Work with computers (Table 3) also poses a particular challenge for older health workers. The problems relate to physical discomfort associated with sitting for long periods, keyboard dexterity and seeing small font on screens. Additionally, there are mental challenges associated with the rapid adoption of new programs, the need to remember passwords and interpretation of computerised results. Little previous exposure and a general lack of confidence with computers was a commonly reported experience. It was also felt group training sessions were mostly levelled at a younger, more computer literate generation.
"I.T trainers assume a skill level that is not necessarily so"
"Some have even left because of the computers... or some can't work in emergency department (ED) ... because they can't use the computer."
Participation in meetings, conferences and education programs often requires long distance travel and night driving (Table 4). This has become harder now that participants are older, due to driver fatigue, musculoskeletal problems and difficulties with night vision. These issues are exacerbated by a lack of adequate back support in vehicles, glare of lights and bright road signs. Alternatives such as teleconferencing also pose problems for the hearing impaired.
" Once upon a time I could get in a car and drive to a meeting at the end of the day. Now I can't do that."
Challenges spanning work tasks and settings
Table 5 indicates the more general challenges associated with age and work within rural health services. These difficulties span across work settings and particular tasks.
Participants felt that meeting overall workplace demands across settings had generally become more difficult, as workers have become older. Mental fatigue is occurring from a sense of 'information overload' and an expectation to have 'stuff in your head'. Increased paperwork requirements and having multiple roles within the health service, are contributing to a build up of mental stress, making it difficult to concentrate amidst distractions and leading to a sense of 'always feeling stretched'.

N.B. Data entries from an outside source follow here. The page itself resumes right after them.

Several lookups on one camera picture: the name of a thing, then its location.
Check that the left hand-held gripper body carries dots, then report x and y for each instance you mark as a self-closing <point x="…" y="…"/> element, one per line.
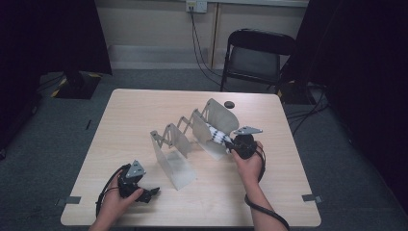
<point x="130" y="184"/>

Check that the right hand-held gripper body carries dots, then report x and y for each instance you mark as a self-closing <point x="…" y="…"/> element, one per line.
<point x="245" y="146"/>

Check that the black and white patterned cloth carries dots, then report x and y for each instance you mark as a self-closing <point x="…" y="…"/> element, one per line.
<point x="216" y="134"/>

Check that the person's right hand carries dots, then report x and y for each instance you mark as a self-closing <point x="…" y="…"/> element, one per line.
<point x="251" y="170"/>

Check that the person's left hand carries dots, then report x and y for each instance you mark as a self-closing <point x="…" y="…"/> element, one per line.
<point x="114" y="203"/>

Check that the black round table cap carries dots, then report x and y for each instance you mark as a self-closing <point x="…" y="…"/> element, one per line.
<point x="229" y="104"/>

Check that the grey tape piece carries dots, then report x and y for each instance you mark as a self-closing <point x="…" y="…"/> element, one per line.
<point x="72" y="200"/>
<point x="311" y="198"/>

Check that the small black floor object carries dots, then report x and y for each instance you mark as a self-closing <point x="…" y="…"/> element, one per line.
<point x="88" y="124"/>

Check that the black folding chair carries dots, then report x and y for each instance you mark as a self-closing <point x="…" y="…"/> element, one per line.
<point x="253" y="62"/>

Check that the black stand base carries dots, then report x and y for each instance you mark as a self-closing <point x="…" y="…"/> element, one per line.
<point x="77" y="86"/>

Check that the dark curtain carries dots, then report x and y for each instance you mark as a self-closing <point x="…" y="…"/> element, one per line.
<point x="362" y="64"/>
<point x="48" y="35"/>

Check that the beige wall conduit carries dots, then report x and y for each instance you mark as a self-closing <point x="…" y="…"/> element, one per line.
<point x="215" y="35"/>

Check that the white wall socket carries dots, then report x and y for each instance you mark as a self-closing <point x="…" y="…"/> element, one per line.
<point x="196" y="5"/>

"It's just harder when things mount up at end of the day."
Personal challenges reported by older workers include coping with 'change,' such as increased role complexity, 'more hats to wear' and greater administrative requirements.
"A new system every year, you learn it, then it changes again."
This is reportedly worse when older workers 'organisational wisdom' about change and what has worked in the past, has not been sought or valued. 'New ideas' were sometimes perceived as 'reinventions' that led to more work, more stress and little perceived benefit.
"What goes around comes around, a revolving door of ideas, ... you've done it before and nothing ever came of it."
Emotional stress following acute care episodes or death of people, has also become much harder to cope with, with workers often knowing people personally, after years of caring for them. Participants also reported a greater sense of empathy, attachment, loss and an increased awareness of their own ageing and mortality.
"The death of older people affects us more as we age ourselves - they're closer to our own age now."
"Now you know them, they're not just a patient."
Balancing work with family life commitments is another challenge. Many described having an extended carer role within families - for ageing parents, partners, grown up children and grand-children. This could involve travelling long distances for health and family matters. Participants expressed a desire to work less or more regular hours, or have time off to attend to these responsibilities. However, they felt management often did not understand this need, or that there were not enough workers available in small rural health services to enable this.
"When finished work, (we are) still carrying the bricks - caring for our own sick elderly."
"At our age, we have children growing up, with their children, and elderly parents, (we are) the main carer."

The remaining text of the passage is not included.